* **Extracted entries**
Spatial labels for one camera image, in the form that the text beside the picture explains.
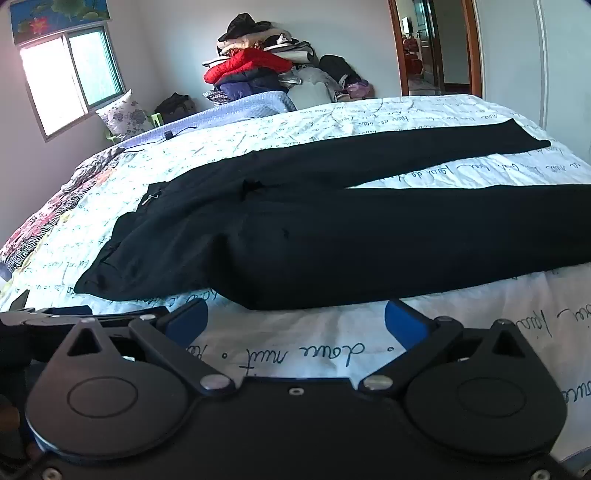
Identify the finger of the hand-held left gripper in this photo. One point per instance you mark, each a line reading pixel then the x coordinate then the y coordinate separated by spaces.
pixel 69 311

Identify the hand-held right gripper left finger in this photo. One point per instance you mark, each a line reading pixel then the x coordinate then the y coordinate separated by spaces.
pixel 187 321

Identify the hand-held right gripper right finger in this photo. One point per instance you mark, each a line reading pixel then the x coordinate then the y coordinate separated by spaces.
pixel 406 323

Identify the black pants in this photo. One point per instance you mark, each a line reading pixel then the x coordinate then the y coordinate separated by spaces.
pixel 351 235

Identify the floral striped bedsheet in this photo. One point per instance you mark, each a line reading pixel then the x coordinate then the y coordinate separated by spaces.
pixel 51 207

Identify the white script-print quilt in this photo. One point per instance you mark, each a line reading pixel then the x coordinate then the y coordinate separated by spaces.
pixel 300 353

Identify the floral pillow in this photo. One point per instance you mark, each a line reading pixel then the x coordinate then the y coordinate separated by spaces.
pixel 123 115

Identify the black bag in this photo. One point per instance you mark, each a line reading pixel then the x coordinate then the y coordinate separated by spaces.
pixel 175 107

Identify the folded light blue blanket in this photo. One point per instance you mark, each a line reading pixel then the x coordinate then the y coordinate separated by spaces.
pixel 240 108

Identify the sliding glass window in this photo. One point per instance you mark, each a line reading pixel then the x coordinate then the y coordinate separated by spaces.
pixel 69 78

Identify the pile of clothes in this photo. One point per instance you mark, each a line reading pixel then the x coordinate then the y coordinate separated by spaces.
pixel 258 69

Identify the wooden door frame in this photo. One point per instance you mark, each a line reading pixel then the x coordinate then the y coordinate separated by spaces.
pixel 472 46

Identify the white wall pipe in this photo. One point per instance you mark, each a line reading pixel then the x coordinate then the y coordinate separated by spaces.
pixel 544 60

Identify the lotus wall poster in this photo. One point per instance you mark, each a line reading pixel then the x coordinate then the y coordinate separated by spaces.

* **What the task asks**
From the line that contains "Identify the folded" down to the last line above, print each line exactly as it appears.

* **Your response**
Identify the folded light blue blanket in this photo. One point per instance you mark, each a line reading pixel then the x coordinate then the y coordinate separated by spaces.
pixel 240 108

Identify the sliding glass window in this photo. One point per instance you mark, each a line reading pixel then the x coordinate then the y coordinate separated by spaces.
pixel 69 78

Identify the pile of clothes in this photo. One point per instance you mark, each a line reading pixel then the x coordinate then the y coordinate separated by spaces.
pixel 258 69

Identify the wooden door frame in this photo. One point per instance you mark, each a line reading pixel then the x coordinate then the y coordinate separated by spaces.
pixel 472 46

Identify the white wall pipe in this photo. One point per instance you mark, each a line reading pixel then the x coordinate then the y coordinate separated by spaces.
pixel 544 60

Identify the lotus wall poster in this photo. One point per instance you mark, each a line reading pixel then the x coordinate then the y coordinate separated by spaces.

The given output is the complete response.